COMMENTARY
Food-to-fuel mandates have failed the world
By Lester Brown and Jonathan Lewis
The willingness to try, fail and try again is the essence of scientific progress. The same sometimes holds true for public policy. It is in this spirit that we call upon Congress to revisit recently enacted federal mandates requiring the diversion of foodstuffs for production of biofuels. These "food-to-fuel" mandates were meant to move America toward energy independence and mitigate global climate change. But the evidence irrefutably demonstrates that this policy is not delivering on either goal. In fact, it is causing environmental harm and contributing to a growing global food crisis.
Food-to-fuel mandates were created for the right reasons. The hope of using American-grown crops to fuel our cars seemed like a win-win-win scenario: Our farmers would enjoy the benefit of crop-price stability. Our national security would be enhanced by having a new domestic energy source. Our environment would be protected by a cleaner fuel. But the likelihood of these outcomes was never seriously tested, and new evidence has shown that the justifications for these mandates were inaccurate.
It is now abundantly clear that food-to-fuel mandates are leading to increased environmental damage. First, producing ethanol requires huge amounts of energy — most of which comes from coal. Second, the production process creates a number of hazardous byproducts, and some production facilities are reportedly dumping these in local water sources.
Third, food-to-fuel mandates are helping drive up the price of agricultural staples, leading to significant changes in land use with major environmental harm. Here in the United States, farmers are pulling land out of the federal conservation program, threatening fragile habitats. Increased agricultural production also means increased fertilizer use. The National Academy of Sciences reported last month that meeting the congressional food-to-fuel mandate by 2022 would lead to a 10 to 19 percent increase in the size of the Gulf of Mexico's "dead zone" — an area so polluted by fertilizer runoff that no aquatic life can survive there.

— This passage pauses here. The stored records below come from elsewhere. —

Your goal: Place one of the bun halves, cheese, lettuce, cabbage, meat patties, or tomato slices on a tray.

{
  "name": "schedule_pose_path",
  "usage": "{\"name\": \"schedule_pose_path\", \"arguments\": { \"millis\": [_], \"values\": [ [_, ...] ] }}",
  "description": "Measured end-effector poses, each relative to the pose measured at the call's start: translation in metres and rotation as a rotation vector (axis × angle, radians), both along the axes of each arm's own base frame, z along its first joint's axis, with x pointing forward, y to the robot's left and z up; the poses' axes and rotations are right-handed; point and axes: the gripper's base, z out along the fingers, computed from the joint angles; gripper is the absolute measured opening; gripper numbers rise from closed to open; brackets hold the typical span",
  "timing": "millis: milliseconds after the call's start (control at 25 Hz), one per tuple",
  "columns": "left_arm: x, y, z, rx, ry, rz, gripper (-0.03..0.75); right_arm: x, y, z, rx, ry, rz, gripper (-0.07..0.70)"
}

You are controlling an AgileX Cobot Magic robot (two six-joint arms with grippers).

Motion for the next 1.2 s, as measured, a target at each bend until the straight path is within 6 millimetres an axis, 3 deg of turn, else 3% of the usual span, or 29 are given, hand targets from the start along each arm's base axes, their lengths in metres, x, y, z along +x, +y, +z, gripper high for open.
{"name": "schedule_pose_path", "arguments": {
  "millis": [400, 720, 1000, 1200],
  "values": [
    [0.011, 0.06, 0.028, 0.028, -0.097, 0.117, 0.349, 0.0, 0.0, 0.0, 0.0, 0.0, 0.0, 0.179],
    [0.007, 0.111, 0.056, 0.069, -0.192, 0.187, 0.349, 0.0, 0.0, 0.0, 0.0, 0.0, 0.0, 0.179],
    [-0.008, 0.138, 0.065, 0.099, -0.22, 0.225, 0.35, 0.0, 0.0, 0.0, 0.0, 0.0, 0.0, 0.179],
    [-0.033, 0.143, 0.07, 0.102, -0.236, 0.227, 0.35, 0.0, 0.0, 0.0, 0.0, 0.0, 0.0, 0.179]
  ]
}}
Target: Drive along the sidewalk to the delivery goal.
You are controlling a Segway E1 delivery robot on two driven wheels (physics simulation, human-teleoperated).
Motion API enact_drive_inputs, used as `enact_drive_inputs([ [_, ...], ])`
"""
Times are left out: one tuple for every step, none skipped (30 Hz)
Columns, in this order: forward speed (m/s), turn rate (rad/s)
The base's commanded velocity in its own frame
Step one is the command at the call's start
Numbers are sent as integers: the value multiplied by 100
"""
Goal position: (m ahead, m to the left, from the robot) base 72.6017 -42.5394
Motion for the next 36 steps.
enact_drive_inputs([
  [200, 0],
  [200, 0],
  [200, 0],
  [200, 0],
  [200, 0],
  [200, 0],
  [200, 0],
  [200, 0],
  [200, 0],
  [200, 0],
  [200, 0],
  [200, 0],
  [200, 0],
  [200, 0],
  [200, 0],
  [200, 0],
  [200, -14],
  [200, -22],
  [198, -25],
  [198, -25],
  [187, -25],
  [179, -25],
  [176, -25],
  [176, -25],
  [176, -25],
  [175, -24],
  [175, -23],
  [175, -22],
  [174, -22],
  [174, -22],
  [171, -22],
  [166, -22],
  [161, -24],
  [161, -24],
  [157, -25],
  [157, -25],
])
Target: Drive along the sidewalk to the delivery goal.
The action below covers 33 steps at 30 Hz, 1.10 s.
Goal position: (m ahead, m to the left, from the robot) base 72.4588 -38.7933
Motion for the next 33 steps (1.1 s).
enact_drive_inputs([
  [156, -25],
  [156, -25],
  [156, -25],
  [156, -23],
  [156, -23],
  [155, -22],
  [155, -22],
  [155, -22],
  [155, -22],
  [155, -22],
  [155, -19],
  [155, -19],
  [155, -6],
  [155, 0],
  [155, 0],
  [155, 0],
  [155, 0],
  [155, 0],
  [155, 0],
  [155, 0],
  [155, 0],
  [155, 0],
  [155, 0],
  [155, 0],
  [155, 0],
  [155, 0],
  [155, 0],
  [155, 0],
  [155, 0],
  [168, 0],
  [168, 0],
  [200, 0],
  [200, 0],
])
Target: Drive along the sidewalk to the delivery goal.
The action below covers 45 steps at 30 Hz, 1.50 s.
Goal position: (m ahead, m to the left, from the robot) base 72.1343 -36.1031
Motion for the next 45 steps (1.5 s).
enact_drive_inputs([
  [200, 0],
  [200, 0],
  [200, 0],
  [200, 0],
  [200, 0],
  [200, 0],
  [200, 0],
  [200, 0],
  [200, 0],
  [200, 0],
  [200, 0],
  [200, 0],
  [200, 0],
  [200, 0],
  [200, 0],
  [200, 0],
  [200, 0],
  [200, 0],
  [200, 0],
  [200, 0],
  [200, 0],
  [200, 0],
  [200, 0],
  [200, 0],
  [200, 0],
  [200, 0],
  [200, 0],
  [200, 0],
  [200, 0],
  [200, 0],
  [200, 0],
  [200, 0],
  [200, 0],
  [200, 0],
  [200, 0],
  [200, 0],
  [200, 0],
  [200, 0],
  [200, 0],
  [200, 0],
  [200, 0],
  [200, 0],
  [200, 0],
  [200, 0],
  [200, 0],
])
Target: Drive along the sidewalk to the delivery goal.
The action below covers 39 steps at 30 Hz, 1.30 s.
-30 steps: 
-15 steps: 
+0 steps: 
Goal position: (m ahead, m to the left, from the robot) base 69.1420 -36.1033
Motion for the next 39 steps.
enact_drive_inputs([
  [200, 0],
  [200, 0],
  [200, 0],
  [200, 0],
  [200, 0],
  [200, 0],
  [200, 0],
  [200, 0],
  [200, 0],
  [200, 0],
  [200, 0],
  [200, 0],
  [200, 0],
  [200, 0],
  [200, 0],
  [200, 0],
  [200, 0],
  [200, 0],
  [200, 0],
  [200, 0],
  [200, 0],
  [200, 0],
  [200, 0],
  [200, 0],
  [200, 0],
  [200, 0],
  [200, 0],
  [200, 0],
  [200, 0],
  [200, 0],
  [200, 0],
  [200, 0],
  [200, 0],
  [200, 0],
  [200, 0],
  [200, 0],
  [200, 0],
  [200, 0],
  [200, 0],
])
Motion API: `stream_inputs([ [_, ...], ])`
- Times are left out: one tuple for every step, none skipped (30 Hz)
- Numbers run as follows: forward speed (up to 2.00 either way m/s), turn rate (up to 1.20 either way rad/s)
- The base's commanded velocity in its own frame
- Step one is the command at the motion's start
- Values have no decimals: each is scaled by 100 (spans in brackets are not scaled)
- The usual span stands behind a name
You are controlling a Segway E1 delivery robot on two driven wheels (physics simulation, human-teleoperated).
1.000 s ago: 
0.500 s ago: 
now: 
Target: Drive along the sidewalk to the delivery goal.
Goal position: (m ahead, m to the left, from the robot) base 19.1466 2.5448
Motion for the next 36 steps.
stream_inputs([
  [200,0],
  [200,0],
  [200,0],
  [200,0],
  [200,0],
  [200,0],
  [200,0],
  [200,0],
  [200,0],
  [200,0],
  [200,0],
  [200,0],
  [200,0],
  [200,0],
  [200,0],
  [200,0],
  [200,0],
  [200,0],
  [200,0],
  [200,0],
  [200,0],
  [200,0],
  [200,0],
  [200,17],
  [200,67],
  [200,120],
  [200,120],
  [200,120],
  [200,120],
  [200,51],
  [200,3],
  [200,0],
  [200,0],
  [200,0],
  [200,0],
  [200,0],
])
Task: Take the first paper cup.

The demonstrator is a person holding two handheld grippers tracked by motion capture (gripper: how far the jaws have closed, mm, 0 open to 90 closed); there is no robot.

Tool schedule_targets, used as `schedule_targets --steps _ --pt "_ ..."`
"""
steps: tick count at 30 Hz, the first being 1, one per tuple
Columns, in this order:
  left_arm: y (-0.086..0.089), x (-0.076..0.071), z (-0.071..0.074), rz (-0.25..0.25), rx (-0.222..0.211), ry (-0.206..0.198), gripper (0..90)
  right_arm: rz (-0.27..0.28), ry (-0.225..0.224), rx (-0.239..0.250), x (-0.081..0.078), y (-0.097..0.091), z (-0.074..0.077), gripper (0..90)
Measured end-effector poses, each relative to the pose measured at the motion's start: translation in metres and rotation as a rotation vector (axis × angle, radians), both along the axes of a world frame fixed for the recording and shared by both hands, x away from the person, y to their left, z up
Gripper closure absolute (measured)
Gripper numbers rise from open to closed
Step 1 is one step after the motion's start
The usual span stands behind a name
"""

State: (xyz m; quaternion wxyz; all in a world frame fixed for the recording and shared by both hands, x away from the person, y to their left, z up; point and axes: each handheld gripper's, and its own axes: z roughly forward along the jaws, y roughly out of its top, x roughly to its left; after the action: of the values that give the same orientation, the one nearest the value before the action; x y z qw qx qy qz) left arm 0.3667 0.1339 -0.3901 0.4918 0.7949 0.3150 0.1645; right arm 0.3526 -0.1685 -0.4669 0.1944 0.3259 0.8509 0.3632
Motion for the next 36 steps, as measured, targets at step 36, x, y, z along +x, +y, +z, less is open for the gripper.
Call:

Most troubling, though, is that the higher food prices caused in large part by food-to-fuel mandates create incentives for global deforestation, including in the Amazon basin. As Time magazine reported this month, huge swaths of forest are being cleared for agricultural development. The result is devastating: We lose an ecological treasure and critical habitat for endangered species, as well as the world's largest "carbon sink." And when the forests are cleared and the land plowed for farming, the carbon that had been sequestered in the plants and soil is released. Princeton scholar Tim Searchinger has modeled this impact and reports in Science magazine that the net impact of the food-to-fuel push will be an increase in global carbon emissions — and thus a catalyst for climate change.
Meanwhile, the mandates are not reducing our dependence on foreign oil. Last year, the United States burned about a quarter of its national corn supply as fuel — and this led to only a 1 percent reduction in the country's oil consumption.
Turning one-fourth of our corn into fuel is affecting global food prices. U.S. food prices are rising at twice the rate of inflation, hitting the pocketbooks of lower-income Americans and people living on fixed incomes. Globally, the United Nations and other relief organizations are facing gaping shortfalls as the cost of food outpaces their ability to provide aid for the 800 million people who lack food security. Deadly food riots have broken out in dozens of nations in the past few months, most recently in Haiti and Egypt. World Bank President Robert Zoellick warns of a global food emergency. The immediate necessary step is a major increase in global food aid. But beyond that, America must stop contributing to food price inflation through mandates that force us to use food to feed our cars instead of to feed people.
Taking these together — the environmental damage, the human pain of food price inflation, the failure to reduce our dependence on oil — it is impossible to avoid the conclusion that food-to-fuel mandates have failed. Congress took a big chance on biofuels that, unfortunately, has not worked out. Now, in the spirit of progress, let us learn the appropriate lessons from this setback, and let us act quickly to mitigate the damage and set upon a new course that holds greater promise for meeting the challenges ahead.
Lester Brown is founder and president of the Earth Policy Institute. Jonathan Lewis is a climate specialist and lawyer with the Clean Air Task Force. They wrote this commentary for The Washington Post.